Unlike most other federal agencies, which receive funding through annual appropriations, Congress gave the CFPB the power to draw funds from the Federal Reserve System that its director has deemed “reasonably necessary to carry out.” That funding mechanism has long made the CFPB a target of Republican attacks purporting lawmakers have too little control over the agency.

“The Framers would be shocked, even horrified, by this scheme,” Alito wrote. 

A separate and also notable break among the justices is that the majority opinion, which sided with the Biden administration, was written by Justice Clarence Thomas, known as one of the Supreme Court’s most conservative justices.
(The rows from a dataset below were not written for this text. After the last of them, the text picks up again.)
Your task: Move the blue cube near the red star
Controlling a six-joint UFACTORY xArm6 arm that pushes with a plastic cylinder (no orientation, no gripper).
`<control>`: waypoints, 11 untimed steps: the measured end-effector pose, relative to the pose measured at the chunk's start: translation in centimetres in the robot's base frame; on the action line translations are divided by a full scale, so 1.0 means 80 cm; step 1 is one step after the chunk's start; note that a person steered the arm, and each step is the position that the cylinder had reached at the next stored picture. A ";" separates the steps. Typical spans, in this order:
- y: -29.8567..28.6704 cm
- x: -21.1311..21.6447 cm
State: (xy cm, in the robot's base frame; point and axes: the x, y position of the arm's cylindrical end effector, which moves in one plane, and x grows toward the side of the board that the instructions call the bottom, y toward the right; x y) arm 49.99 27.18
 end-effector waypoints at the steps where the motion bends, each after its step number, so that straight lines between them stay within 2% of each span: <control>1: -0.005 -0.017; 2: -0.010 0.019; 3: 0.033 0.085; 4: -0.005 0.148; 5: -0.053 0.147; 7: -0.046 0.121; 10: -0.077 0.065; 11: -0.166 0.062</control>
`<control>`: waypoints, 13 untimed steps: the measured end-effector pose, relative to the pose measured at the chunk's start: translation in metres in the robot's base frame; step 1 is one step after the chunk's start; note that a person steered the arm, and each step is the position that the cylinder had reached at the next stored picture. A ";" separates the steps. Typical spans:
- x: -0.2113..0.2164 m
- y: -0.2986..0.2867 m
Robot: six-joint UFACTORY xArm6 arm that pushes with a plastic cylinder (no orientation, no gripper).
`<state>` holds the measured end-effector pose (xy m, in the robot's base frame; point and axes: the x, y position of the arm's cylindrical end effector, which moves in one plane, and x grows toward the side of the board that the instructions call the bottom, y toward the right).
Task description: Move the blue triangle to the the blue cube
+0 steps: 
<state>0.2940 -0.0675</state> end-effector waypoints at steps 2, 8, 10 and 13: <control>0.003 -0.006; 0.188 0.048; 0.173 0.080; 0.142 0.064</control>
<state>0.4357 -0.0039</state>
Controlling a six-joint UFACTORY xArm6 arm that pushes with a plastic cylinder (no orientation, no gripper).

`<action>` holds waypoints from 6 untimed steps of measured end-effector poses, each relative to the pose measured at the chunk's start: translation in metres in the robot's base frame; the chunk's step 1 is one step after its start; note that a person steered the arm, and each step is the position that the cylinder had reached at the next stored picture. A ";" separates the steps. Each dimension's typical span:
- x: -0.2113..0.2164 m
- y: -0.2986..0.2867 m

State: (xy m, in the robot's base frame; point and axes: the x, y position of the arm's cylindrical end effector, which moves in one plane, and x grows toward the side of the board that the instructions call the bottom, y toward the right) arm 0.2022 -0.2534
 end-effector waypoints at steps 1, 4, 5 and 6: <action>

He was joined by Chief Justice John Roberts, conservative Justices Brett Kavanaugh and Amy Coney Barrett and the high court’s three liberals.

“Under the Appropriations Clause, an appropriation is simply a law that authorizes expenditures from a specified source of public money for designated purposes,” Thomas wrote. 

“The statute that provides the Bureau’s funding meets these requirements. We therefore conclude that the Bureau’s funding mechanism does not violate the Appropriations Clause,” he continued. 

In the majority opinion, Thomas directly addressed arguments raised by the dissenting justices with whom he frequently sides. He suggested that, despite Alito and Gorsuch’s disapproval of the majority’s definition of “appropriations,” they never offer a “competing understanding” of what it means.

“The dissent’s rendition of history largely ignores the historical evidence that bears most directly on the meaning of ‘Appropriations’ at the founding — preratification appropriations laws,” Thomas wrote.  

The justices’ decision caps a battle that marked the biggest legal threat to the CFPB since its establishment in the wake of the 2008 financial crisis to crack down on predatory lending and enforce consumer protection laws. 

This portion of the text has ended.